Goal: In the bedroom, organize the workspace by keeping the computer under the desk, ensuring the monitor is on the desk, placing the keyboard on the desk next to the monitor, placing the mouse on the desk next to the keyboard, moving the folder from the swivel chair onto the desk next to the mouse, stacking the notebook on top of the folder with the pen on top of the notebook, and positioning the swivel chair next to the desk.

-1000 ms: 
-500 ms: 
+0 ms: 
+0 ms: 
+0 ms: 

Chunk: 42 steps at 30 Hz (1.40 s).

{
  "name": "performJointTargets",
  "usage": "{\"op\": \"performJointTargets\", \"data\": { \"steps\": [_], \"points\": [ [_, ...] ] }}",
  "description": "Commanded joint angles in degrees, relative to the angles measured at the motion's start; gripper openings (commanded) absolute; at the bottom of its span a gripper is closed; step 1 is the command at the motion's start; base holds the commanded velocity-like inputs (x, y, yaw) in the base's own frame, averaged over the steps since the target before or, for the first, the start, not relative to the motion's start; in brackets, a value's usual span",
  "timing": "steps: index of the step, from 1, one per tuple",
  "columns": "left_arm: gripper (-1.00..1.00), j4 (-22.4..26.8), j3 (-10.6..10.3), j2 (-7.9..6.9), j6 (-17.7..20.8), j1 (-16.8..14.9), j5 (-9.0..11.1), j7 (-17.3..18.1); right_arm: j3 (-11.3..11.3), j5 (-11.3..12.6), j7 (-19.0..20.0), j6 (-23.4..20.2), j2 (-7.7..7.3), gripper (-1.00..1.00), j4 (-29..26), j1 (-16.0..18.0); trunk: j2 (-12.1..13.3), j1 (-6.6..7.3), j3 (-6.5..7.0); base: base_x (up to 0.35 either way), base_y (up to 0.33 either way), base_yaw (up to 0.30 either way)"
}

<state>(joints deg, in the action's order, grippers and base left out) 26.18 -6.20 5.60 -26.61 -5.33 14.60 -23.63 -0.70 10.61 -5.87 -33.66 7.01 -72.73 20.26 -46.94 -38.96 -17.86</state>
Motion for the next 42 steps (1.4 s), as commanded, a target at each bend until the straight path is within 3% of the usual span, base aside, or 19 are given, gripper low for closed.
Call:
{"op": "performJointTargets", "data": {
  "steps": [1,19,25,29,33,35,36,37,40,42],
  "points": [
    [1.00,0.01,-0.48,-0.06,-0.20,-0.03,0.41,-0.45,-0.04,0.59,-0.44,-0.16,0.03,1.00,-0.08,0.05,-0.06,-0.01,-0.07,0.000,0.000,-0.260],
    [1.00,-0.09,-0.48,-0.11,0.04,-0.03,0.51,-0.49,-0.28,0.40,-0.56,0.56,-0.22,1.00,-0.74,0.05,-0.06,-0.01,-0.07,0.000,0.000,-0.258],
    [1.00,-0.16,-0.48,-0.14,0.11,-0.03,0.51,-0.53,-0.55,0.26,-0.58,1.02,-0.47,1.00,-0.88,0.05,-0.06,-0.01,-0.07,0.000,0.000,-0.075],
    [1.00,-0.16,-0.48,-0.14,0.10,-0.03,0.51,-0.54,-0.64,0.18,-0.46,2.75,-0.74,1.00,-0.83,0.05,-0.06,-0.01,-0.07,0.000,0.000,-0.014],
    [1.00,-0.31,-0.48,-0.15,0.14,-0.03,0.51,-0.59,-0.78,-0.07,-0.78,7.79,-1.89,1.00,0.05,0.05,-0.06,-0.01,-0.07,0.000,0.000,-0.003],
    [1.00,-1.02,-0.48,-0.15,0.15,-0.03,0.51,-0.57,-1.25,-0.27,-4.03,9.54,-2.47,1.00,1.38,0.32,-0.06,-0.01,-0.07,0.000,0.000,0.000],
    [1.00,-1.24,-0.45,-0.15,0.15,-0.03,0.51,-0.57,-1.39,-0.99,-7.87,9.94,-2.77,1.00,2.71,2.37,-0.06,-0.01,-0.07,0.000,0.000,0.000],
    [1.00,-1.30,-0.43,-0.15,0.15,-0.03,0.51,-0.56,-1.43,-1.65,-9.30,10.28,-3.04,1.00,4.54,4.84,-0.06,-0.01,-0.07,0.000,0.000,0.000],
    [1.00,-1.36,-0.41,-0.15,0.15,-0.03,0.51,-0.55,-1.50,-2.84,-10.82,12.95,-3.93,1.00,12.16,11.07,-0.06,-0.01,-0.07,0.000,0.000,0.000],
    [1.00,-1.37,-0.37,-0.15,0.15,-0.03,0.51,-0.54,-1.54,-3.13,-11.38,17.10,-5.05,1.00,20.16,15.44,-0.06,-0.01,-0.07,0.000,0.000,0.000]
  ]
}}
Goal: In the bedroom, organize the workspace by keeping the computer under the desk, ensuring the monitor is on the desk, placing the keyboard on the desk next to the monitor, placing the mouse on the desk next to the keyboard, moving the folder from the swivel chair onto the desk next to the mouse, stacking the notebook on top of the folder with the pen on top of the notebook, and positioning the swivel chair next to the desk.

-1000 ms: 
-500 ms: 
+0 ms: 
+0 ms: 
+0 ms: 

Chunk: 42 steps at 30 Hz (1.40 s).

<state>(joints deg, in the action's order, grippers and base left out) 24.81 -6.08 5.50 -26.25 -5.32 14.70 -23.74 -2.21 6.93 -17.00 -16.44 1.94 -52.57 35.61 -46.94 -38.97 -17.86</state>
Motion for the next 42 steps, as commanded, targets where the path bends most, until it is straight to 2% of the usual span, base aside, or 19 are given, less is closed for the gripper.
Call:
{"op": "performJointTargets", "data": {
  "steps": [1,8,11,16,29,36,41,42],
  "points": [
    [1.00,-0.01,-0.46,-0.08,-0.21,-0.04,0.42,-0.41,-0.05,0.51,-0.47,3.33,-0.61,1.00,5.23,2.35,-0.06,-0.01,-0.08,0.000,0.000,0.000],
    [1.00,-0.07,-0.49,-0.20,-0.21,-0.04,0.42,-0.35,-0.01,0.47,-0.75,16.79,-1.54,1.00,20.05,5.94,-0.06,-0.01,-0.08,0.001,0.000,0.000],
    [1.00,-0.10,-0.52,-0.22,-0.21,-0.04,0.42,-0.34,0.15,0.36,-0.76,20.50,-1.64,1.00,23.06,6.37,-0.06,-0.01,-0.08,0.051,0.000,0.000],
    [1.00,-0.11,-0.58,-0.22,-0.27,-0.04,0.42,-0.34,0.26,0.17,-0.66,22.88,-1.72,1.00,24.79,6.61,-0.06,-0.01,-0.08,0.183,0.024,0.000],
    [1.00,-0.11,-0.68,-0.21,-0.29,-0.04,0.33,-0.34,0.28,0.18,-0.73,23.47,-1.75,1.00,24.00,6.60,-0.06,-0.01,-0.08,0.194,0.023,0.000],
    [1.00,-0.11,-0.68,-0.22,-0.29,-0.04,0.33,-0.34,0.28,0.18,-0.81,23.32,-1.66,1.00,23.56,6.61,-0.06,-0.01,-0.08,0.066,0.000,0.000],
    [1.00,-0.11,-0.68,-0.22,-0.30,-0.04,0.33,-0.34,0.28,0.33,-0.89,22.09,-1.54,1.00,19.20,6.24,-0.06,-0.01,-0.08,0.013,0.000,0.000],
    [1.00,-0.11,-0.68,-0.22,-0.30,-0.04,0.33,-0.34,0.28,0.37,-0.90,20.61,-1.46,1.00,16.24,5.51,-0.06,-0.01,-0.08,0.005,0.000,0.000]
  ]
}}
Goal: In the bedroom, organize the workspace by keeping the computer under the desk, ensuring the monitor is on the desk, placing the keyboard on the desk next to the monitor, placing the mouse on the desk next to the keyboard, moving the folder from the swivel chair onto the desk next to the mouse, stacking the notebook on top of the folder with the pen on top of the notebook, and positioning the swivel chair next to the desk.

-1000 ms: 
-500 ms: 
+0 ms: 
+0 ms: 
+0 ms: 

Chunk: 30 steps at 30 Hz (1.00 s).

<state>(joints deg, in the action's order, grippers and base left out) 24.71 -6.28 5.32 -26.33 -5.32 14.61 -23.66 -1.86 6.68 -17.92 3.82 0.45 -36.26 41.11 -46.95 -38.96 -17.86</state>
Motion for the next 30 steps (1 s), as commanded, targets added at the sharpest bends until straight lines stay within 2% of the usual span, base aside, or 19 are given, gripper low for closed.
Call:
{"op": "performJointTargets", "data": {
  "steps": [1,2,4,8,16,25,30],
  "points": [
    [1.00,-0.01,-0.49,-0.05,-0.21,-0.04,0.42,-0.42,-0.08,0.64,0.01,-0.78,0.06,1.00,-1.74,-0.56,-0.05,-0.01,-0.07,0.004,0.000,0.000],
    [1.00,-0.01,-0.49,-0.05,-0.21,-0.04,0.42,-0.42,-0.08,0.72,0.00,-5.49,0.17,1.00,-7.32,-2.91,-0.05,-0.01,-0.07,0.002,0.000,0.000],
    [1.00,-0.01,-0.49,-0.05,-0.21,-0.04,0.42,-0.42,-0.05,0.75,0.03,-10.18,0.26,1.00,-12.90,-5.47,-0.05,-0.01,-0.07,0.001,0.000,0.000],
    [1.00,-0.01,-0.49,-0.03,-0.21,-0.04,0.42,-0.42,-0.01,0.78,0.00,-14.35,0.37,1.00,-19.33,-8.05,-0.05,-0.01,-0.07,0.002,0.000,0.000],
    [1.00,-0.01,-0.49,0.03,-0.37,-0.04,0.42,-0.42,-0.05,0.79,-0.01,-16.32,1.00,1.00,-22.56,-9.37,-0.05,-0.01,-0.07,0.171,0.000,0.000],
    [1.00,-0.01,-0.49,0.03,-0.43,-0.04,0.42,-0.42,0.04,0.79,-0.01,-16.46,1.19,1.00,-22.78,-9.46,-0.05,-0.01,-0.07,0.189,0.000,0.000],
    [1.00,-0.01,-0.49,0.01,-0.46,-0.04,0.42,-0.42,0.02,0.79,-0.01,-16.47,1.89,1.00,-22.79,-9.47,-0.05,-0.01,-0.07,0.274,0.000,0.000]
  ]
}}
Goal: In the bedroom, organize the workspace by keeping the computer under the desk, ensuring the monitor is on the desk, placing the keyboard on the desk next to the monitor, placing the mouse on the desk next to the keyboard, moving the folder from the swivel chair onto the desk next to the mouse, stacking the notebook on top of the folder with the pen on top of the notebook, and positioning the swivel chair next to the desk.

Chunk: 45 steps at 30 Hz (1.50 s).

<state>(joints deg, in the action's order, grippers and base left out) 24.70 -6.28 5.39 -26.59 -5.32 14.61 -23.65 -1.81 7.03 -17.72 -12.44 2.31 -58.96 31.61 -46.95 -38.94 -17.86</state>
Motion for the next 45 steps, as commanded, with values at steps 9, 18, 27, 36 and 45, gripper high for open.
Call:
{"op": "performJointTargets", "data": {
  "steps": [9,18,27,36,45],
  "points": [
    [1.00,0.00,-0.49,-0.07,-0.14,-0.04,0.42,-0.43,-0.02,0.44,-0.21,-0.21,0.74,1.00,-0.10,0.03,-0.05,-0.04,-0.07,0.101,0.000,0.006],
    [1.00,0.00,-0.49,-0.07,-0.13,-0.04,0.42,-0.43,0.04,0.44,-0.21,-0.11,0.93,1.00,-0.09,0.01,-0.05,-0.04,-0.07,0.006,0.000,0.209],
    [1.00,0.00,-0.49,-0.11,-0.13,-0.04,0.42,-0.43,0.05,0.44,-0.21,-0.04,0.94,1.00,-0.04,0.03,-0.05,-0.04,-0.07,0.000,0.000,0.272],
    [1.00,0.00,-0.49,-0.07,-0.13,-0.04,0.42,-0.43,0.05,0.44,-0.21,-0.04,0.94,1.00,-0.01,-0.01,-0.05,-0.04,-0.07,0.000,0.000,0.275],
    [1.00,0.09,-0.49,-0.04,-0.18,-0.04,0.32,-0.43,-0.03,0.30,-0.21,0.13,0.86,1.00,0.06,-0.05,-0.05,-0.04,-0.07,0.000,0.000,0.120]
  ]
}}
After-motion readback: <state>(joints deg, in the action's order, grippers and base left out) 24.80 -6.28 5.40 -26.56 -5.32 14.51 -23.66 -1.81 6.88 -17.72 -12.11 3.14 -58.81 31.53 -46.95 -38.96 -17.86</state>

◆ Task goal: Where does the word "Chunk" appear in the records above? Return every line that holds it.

◆ Task solution:
Chunk: 42 steps at 30 Hz (1.40 s).
Chunk: 42 steps at 30 Hz (1.40 s).
Chunk: 30 steps at 30 Hz (1.00 s).
Chunk: 45 steps at 30 Hz (1.50 s).

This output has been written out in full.